I was stuck in life.
One day, he posted something funny and I was like, "Ha ha ha."
One day, I'm like, "Hey man, I just want to pick your brain.
I want to like, I don't know, do something."
We started hanging out.
I started helping him when one thing led to another.
[laughs] [music] -Smorgasburg has been like a house for us.
It's a place where you can find all these different food and unique food.
[music] I think it's a perfect fit for us because we try to do something different, something that's outside of the box for sure.
-The Poseidon, the McSatan, the Chile Killers, La Bruja.
It's mostly Alex with his silly names.
[laughs] I love them.
-This one is called a Megadeath, it's our version of a torta cubana.
It has a little bit of everything.
It has green chorizo, black al Pastor, hot dog.
It has caramelized onions, it has bacon, it has an egg, and plus all the toppings.
Yes, everything basically, so something that we live in our childhood for sure, like the dessert tacos.
[music] -I make a flan that's like a citrus flan, like an orange.
We top it off with polvorón, which is a shortbread cookie, coconut flakes mint, and a thinly sliced orange peel.
-It is really citrusy, really flavorful.
She put in this hybrid tortilla that we create.
We mix flour and corn, so I tell people it's like, "Let's imagine that a tortilla and a pancake had a baby, and into that tortilla, we put so many stuff.

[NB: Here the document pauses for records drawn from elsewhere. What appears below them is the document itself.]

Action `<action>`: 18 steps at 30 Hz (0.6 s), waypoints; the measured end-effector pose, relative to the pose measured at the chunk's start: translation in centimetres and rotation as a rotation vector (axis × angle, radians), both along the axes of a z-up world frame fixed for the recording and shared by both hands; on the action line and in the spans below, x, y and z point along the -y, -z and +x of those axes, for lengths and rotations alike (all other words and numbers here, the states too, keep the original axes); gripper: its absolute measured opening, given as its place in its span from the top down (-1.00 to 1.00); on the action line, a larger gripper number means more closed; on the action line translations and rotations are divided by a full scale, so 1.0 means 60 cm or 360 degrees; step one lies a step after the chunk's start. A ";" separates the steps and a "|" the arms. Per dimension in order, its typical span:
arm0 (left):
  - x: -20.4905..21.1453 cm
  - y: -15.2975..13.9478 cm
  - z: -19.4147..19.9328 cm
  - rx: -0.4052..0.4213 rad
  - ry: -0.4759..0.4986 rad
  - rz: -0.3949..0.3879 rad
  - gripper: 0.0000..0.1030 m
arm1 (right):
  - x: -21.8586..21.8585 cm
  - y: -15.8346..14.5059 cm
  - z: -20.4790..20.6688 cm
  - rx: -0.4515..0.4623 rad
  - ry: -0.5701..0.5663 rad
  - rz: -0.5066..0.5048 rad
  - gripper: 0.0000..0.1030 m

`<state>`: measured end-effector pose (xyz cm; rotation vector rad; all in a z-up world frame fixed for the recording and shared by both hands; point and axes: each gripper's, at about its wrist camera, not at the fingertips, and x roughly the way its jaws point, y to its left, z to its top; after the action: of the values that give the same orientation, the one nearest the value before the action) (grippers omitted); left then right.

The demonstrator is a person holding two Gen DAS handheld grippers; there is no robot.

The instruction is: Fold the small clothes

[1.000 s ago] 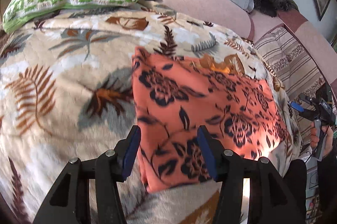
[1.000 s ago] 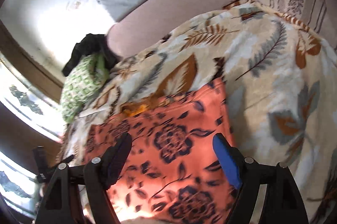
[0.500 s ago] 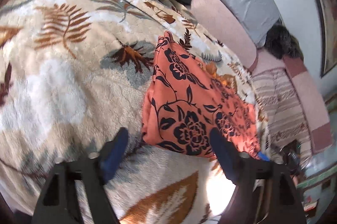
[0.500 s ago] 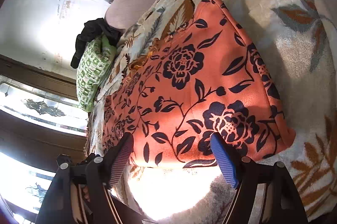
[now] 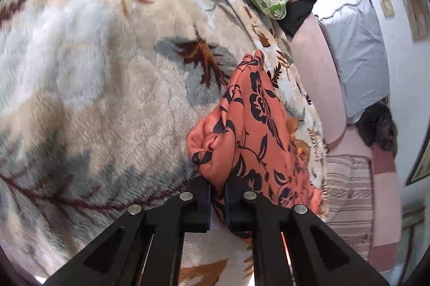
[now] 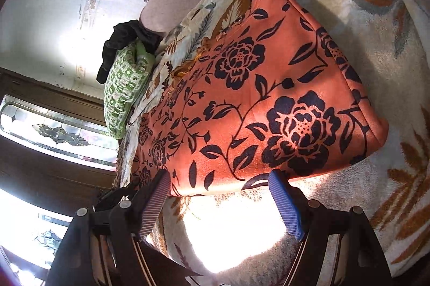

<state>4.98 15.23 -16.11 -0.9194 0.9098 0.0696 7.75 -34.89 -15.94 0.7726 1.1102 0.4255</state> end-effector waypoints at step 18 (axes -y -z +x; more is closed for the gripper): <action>0.149 -0.108 0.043 0.0112 0.0481 0.0932 -0.42 | 0.084 0.048 -0.069 -0.0239 0.0313 0.0321 -0.59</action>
<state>7.55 6.29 -9.64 -0.2364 0.8855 0.0403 3.60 -39.92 -18.80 1.0961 1.1284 0.3198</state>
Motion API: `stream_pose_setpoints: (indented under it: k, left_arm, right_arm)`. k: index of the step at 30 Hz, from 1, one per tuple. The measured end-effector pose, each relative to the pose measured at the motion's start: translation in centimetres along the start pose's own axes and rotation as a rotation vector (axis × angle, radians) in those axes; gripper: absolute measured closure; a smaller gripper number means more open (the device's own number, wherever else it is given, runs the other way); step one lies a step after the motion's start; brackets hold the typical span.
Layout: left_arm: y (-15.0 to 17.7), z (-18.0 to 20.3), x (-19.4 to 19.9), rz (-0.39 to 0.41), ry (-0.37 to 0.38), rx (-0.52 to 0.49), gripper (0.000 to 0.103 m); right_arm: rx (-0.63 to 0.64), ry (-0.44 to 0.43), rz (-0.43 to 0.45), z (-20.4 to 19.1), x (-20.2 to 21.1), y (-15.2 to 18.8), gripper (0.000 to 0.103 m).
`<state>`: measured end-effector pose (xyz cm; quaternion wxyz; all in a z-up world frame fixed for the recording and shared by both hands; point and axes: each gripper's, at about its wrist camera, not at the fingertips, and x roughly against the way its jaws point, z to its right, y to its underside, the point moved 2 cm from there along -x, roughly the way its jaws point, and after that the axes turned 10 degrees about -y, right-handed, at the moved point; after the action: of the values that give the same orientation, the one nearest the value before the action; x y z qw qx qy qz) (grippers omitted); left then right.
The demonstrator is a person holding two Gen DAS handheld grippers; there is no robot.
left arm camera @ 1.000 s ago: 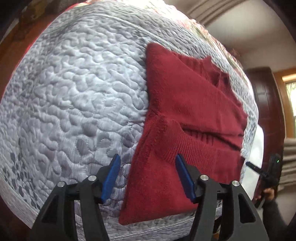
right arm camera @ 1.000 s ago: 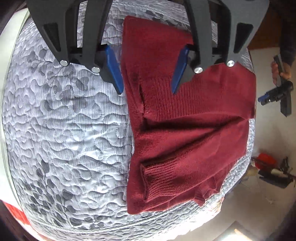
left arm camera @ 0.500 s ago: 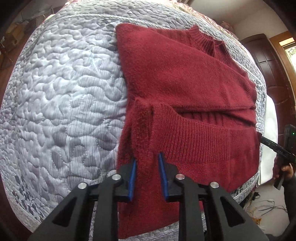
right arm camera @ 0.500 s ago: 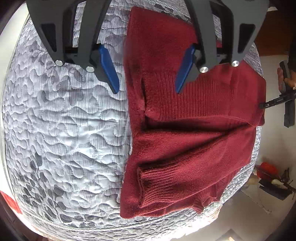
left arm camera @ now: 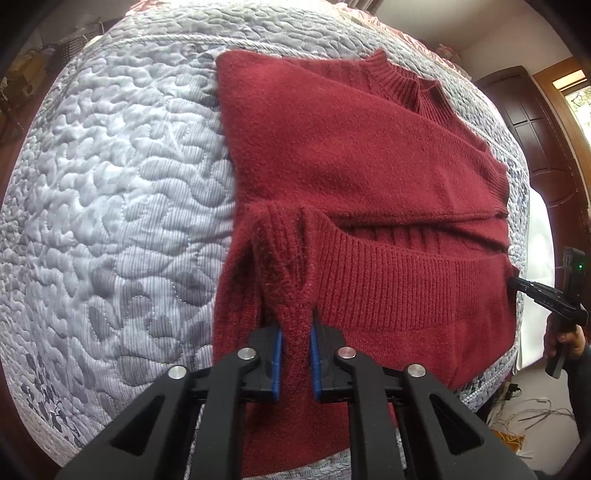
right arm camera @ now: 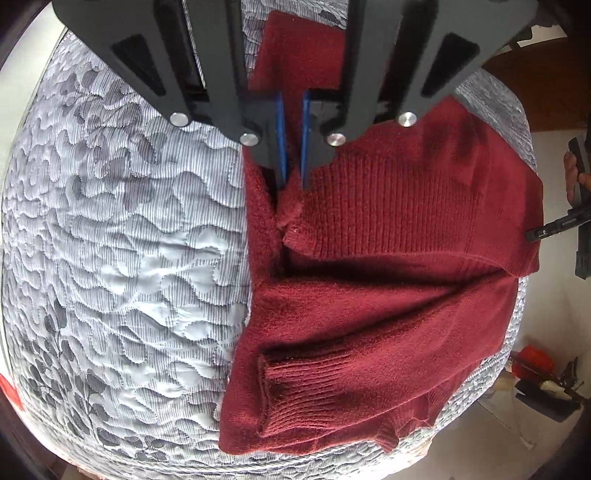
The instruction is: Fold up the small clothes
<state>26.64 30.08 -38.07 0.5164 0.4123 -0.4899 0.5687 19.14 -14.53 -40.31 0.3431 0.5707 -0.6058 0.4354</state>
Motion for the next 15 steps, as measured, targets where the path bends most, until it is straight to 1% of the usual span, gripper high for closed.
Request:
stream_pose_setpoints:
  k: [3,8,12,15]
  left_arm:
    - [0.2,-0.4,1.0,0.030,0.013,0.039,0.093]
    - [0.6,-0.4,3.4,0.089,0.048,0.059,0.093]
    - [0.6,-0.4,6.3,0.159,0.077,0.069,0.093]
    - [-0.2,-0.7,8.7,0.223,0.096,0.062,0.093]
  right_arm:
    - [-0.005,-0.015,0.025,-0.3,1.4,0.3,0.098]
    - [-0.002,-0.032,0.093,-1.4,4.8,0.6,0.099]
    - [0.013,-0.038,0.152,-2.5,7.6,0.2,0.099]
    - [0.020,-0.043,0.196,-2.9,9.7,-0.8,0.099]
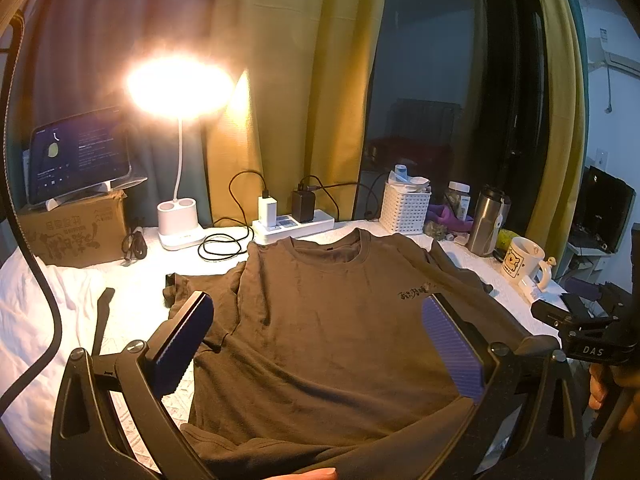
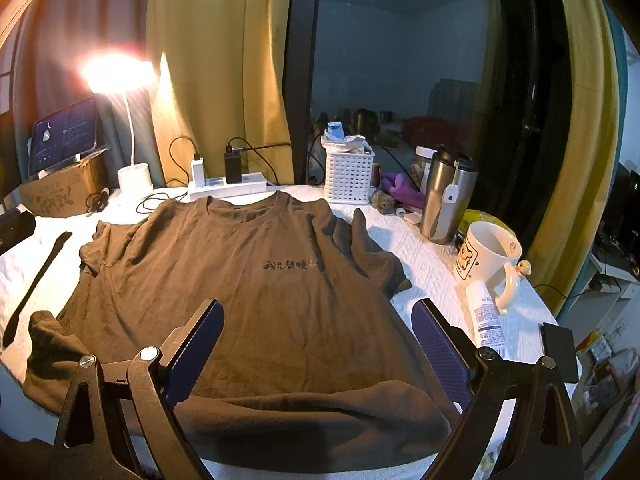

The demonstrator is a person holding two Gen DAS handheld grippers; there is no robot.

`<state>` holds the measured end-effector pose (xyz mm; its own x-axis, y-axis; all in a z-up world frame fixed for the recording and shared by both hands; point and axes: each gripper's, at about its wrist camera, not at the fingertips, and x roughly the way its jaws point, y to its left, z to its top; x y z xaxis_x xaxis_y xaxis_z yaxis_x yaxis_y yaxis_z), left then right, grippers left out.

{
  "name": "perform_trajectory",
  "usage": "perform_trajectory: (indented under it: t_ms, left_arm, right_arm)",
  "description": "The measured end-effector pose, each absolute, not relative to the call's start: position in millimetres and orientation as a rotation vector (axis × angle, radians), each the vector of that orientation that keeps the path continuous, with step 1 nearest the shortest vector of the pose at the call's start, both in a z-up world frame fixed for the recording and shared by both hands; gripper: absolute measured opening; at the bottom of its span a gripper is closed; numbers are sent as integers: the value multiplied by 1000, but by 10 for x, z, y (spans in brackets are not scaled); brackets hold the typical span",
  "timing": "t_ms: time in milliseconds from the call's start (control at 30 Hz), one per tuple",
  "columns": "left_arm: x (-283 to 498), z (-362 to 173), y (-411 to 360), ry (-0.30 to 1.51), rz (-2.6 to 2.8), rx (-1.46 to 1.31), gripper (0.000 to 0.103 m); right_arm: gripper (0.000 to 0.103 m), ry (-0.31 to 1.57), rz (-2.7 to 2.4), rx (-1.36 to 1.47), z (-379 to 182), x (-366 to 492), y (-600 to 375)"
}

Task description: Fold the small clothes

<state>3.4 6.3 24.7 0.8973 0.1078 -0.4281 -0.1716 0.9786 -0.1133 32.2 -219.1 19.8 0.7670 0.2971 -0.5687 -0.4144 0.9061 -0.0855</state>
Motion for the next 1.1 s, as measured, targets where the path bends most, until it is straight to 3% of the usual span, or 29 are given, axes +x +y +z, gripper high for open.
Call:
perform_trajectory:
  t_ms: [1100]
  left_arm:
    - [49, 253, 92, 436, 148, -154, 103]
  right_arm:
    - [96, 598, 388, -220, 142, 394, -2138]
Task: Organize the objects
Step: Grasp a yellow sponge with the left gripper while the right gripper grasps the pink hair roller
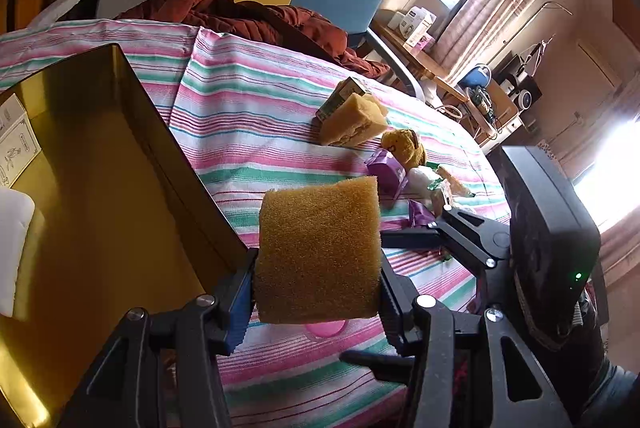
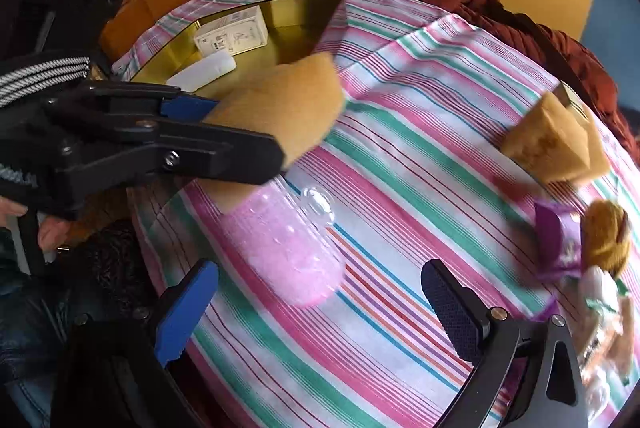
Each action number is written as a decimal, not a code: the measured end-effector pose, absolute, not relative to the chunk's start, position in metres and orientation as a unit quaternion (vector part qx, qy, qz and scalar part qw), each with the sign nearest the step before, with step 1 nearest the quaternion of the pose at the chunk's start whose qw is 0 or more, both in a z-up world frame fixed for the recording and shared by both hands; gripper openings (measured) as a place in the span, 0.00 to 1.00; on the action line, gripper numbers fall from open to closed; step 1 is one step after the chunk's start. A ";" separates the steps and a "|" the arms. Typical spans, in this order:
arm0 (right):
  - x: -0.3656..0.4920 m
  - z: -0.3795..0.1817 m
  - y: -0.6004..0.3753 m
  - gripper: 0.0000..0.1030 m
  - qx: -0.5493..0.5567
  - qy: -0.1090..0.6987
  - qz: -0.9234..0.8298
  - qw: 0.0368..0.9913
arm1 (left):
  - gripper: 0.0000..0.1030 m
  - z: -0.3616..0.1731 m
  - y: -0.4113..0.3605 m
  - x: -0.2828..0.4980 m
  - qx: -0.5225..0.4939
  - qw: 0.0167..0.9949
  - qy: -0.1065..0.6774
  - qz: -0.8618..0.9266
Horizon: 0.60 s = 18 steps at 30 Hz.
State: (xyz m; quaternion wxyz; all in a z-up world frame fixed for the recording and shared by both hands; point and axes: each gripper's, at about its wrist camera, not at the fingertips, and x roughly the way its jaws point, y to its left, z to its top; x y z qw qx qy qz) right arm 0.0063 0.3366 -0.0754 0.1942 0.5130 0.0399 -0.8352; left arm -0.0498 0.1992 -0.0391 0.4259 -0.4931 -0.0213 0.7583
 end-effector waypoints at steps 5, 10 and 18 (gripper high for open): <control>0.001 -0.073 0.332 0.51 0.499 0.041 -0.846 0.183 | 0.52 -0.039 0.199 -0.049 -0.492 0.427 -0.020 0.758; 0.004 -0.075 0.326 0.51 0.503 0.051 -0.840 0.195 | 0.52 -0.039 0.199 -0.047 -0.489 0.428 -0.014 0.760; 0.001 -0.074 0.327 0.86 0.501 0.035 -0.844 0.190 | 0.52 -0.032 0.189 -0.050 -0.487 0.421 -0.033 0.765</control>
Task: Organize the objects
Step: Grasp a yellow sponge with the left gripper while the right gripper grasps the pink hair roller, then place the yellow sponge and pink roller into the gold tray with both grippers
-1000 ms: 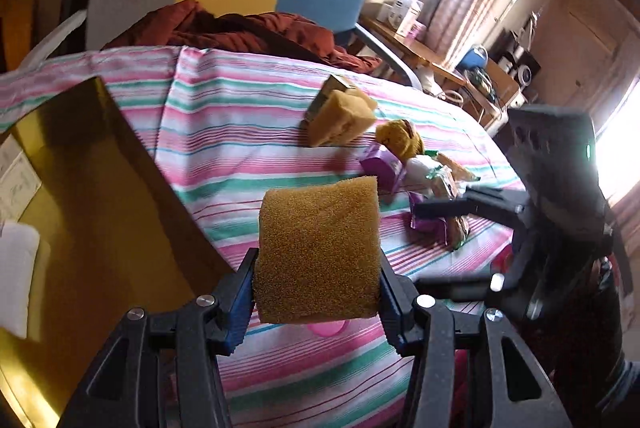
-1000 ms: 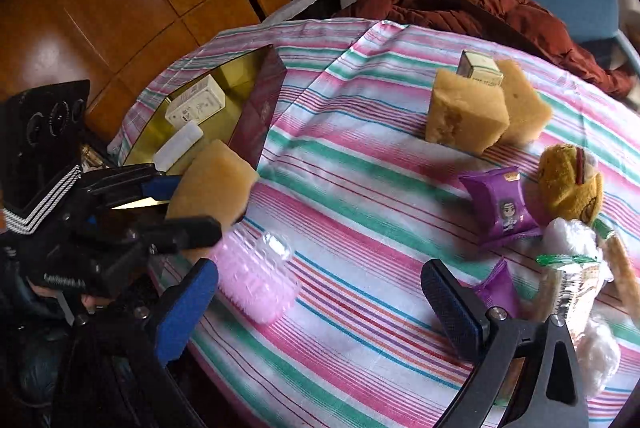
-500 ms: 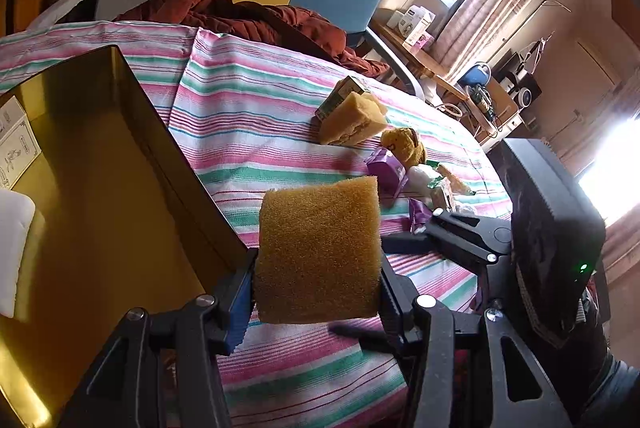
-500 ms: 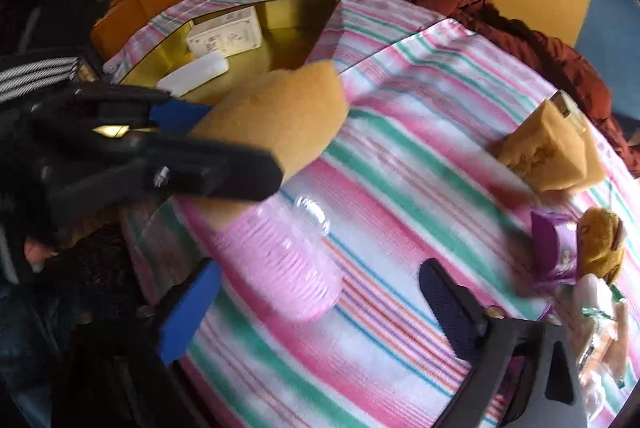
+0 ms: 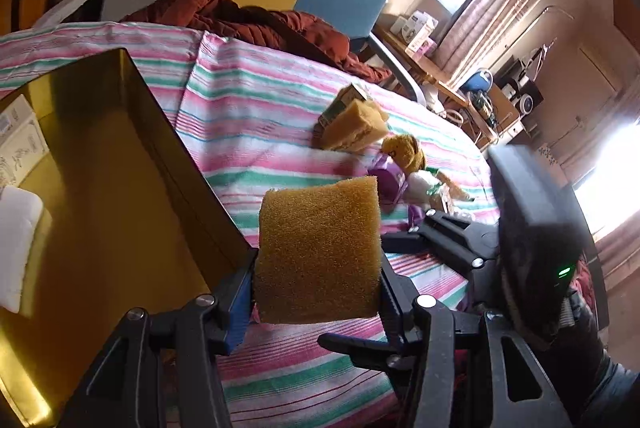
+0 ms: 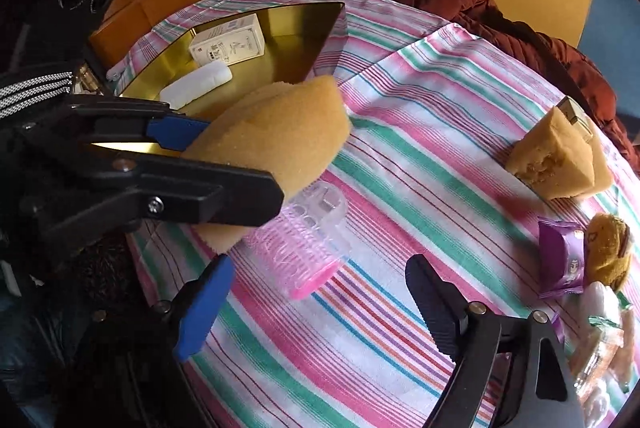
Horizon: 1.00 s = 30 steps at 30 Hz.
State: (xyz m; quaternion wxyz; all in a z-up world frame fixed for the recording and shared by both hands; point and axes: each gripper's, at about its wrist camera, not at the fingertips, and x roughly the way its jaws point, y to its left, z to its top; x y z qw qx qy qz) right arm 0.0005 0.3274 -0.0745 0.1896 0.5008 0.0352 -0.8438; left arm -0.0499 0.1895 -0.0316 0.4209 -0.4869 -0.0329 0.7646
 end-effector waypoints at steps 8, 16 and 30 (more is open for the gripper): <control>-0.012 -0.087 0.316 0.85 0.515 0.057 -0.833 0.193 | 0.52 -0.026 0.160 -0.057 -0.487 0.397 -0.048 0.777; -0.012 -0.089 0.323 0.53 0.523 0.036 -0.829 0.193 | 0.53 -0.024 0.130 -0.060 -0.480 0.367 -0.058 0.795; -0.002 -0.045 0.384 0.52 0.467 -0.056 -0.879 0.074 | 0.53 -0.033 0.009 -0.072 -0.484 0.214 -0.029 0.848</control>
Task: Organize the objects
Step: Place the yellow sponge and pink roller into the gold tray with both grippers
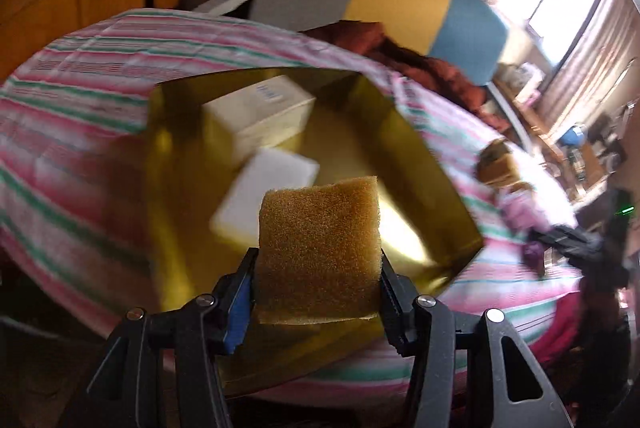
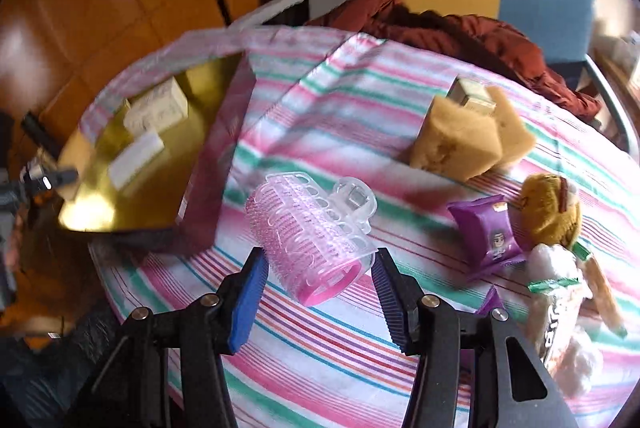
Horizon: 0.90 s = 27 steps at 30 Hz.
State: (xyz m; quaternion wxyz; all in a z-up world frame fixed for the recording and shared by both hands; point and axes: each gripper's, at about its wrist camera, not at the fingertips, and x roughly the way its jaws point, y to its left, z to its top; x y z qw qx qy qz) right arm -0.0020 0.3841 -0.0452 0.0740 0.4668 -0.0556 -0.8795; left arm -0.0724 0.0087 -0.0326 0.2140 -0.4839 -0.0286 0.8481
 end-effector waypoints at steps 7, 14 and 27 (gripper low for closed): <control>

We put the churro cheesecake, we have put arroz con leche, camote con leche.
We put as much stuff that you can imagine.
When I do sometimes some things, she refines them.
She's like, "Why don't we change this thing to make it our thing?"
That was our first collaboration when we met.
We call it La Bruja.
La Bruja to Elvia, that's her nickname.
[music] -We need to break down the whole circus and put it back in the van again and we finish at around 7:00.
7:00, we're free.
We're like, "Okay, we're done."
We're sleepy, so we go inside and my daughter receives me with open arms, all happy.
Sometimes crying, but she's ready to go and have sushi.
She loves sushi.
That's a ritual, like sushi after Smorgasburg.
Eat, come back, get everyone in bed and sleep until the next day.
-Our goal in life is happiness and I think we found it with each other, with our daughter, with Evil Cooks, and I hope it goes all the way.
Hopefully, I don't know, we will find four walls or maybe not.
How things are going right now, I can't ask for more.
-I like the fact to be in a restaurant, but I like to be outside and I like to meet people.
I like to go around LA and find people who's hungry, so I think that's why I always say that Evil Cooks belong to the streets.
When you go to your roots, that's when you find happiness, and I think this is happiness.